Vengono presentate, ad esempio, alcune tipologie di cambiamenti a livello strategico (decisi per conseguire un vantaggio strategico):
- “cambiamenti tecnologici: riguardano le tecniche utilizzate per realizzare prodotti o servizi e comprendono metodi di lavoro, macchinari e flusso del lavoro;
- cambiamenti di prodotto/servizio: riguardano gli output dell’organizzazione in termini di prodotto o servizio. I nuovi prodotti e/o servizi vengono generalmente ideati per aumentare la quota di mercato o per raggiungere nuovi mercati, consumatori o clienti;
- cambiamenti di strategia e struttura: tali cambiamenti riguardano la struttura organizzativa, la gestione strategica, le politiche, i sistemi di ricompensa;
- cambiamenti culturali: cambiamenti nei valori, nelle attitudini, nelle aspettative, nelle opinioni, nelle capacità e nel comportamento dei componenti dell’organizzazione”.

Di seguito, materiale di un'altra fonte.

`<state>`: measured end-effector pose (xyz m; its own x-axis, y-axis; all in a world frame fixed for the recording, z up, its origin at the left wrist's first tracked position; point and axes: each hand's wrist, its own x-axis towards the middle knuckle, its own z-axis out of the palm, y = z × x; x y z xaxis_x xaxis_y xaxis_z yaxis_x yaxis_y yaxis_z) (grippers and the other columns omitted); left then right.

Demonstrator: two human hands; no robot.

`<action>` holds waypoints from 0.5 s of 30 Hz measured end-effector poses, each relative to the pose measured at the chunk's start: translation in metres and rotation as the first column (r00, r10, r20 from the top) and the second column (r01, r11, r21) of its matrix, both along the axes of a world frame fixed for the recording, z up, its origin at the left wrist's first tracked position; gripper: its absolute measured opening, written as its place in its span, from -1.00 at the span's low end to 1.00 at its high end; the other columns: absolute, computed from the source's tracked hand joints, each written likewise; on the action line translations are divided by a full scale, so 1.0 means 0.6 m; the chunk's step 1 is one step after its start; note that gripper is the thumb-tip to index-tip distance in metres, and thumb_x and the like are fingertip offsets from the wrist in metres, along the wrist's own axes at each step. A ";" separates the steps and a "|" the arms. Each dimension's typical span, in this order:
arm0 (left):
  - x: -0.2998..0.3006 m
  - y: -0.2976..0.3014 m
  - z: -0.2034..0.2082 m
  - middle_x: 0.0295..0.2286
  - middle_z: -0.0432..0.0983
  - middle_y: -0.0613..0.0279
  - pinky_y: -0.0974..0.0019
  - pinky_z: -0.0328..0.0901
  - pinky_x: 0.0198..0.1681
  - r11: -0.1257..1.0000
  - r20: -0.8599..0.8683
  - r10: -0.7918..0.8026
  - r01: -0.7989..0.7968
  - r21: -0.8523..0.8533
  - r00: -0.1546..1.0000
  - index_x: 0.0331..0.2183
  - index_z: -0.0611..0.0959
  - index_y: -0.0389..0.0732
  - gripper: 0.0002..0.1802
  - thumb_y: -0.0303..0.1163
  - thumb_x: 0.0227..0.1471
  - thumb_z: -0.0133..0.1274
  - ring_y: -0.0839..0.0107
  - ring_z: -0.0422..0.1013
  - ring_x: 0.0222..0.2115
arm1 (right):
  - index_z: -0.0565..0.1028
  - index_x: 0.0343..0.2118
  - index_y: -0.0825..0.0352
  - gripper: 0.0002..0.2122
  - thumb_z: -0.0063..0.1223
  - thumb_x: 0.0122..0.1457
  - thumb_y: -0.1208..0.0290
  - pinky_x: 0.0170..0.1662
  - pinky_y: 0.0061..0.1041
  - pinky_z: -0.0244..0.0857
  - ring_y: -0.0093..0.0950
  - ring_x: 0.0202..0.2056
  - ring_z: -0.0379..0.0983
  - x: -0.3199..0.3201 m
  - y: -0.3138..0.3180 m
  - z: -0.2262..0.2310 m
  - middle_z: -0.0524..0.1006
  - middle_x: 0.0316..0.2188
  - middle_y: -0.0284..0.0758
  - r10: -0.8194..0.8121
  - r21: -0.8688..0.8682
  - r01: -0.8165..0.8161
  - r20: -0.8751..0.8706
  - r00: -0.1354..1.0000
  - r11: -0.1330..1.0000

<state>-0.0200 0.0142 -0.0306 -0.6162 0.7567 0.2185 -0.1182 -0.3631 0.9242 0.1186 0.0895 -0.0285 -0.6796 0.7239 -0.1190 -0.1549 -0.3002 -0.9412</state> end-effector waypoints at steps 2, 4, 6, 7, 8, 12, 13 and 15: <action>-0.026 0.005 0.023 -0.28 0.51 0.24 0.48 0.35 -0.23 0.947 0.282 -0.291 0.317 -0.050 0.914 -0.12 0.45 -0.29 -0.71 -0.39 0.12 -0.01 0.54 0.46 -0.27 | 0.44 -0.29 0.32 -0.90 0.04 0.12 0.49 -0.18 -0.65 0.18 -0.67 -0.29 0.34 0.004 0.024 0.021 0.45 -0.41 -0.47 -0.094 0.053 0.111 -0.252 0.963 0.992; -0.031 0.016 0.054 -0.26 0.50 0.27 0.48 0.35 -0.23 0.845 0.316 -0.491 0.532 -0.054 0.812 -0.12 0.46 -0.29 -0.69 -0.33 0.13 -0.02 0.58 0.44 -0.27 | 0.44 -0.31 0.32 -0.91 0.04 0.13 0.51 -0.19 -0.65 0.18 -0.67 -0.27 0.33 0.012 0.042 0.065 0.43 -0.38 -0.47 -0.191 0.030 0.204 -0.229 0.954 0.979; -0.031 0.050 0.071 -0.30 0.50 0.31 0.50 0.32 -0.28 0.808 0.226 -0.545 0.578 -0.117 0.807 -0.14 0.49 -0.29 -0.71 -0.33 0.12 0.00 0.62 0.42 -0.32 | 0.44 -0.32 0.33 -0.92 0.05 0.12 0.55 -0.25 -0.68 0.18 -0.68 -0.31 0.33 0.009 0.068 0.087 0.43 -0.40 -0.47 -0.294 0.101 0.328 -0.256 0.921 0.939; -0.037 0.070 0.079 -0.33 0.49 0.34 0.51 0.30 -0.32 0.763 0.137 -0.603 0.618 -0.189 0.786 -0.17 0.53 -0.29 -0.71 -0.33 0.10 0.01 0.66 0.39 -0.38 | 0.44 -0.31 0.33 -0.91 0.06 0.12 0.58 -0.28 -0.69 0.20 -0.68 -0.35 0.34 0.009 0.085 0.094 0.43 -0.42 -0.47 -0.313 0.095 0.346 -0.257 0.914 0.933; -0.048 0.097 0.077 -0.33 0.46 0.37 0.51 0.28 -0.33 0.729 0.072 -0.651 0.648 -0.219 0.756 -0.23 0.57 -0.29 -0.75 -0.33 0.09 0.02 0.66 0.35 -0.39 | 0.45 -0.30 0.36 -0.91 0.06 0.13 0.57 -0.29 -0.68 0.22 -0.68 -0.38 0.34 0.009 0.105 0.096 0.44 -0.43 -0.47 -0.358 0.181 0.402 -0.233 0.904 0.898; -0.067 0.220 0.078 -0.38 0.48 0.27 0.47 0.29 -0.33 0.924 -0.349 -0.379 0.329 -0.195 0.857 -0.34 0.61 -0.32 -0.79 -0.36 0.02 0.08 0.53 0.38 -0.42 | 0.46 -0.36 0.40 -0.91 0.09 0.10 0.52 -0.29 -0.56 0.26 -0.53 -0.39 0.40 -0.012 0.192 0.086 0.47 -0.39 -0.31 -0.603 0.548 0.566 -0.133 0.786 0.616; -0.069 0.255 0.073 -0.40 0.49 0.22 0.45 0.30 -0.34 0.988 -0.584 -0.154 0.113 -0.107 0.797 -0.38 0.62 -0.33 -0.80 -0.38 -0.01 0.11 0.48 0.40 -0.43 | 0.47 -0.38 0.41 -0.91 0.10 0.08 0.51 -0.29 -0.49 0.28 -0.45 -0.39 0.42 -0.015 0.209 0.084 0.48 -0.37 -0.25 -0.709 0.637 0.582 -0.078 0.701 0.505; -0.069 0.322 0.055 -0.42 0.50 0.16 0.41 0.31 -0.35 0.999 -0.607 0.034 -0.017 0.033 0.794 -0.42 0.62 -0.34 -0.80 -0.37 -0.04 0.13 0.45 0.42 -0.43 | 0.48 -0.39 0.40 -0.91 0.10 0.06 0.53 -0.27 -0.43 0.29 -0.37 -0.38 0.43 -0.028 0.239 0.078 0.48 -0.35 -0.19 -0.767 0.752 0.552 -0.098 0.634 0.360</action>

I processi di cambiamento provocano tuttavia una serie di “reazioni tra i componenti all’interno dell’organizzazione la cui successione caratteristica definisce la cosiddetta ‘curva di accettazione individuale del cambiamento’” (Fumagalli L., Il cambiamento nelle organizzazioni, 2010 - Facoltà Scienze della comunicazione, Università Sapienza Roma) che riprendiamo dal volume Inail:
Si segnala poi che è importante che il processo di cambiamento “sia adeguatamente pianificato ed implementato, al fine di gestire correttamente le reazioni e diminuire l’impatto che queste possono avere sulle performance sia in termini di ampiezza (durata di eventuali cali di performance) che di profondità (entità dei cali)”.
Riportiamo infine alcuni strumenti a disposizione del management per gestire e governare efficacemente il cambiamento (cosiddette “4 leve del cambiamento”):
- Navigation: “ovvero il controllo della direzione del cambiamento;
- Leadership: l’azione di guida del cambiamento nel corso del processo;
- Ownership: la creazione del consenso, della motivazione e del coinvolgimento;
- Enablement: l’identificazione, l’acquisizione e l’utilizzo di strumenti e risorse necessari al cambiamento”.
Inail, “ La gestione dell’elemento umano nelle organizzazioni per la salute e sicurezza sul lavoro”, pubblicazione realizzata dalla Consulenza Tecnica Accertamento Rischi e Prevenzione (CONTARP) e a cura di Paolo Clerici, Annalisa Guercio e Loredana Quaranta, edizione 2016, pubblicazione maggio 2016 (formato PDF, 3.13 MB).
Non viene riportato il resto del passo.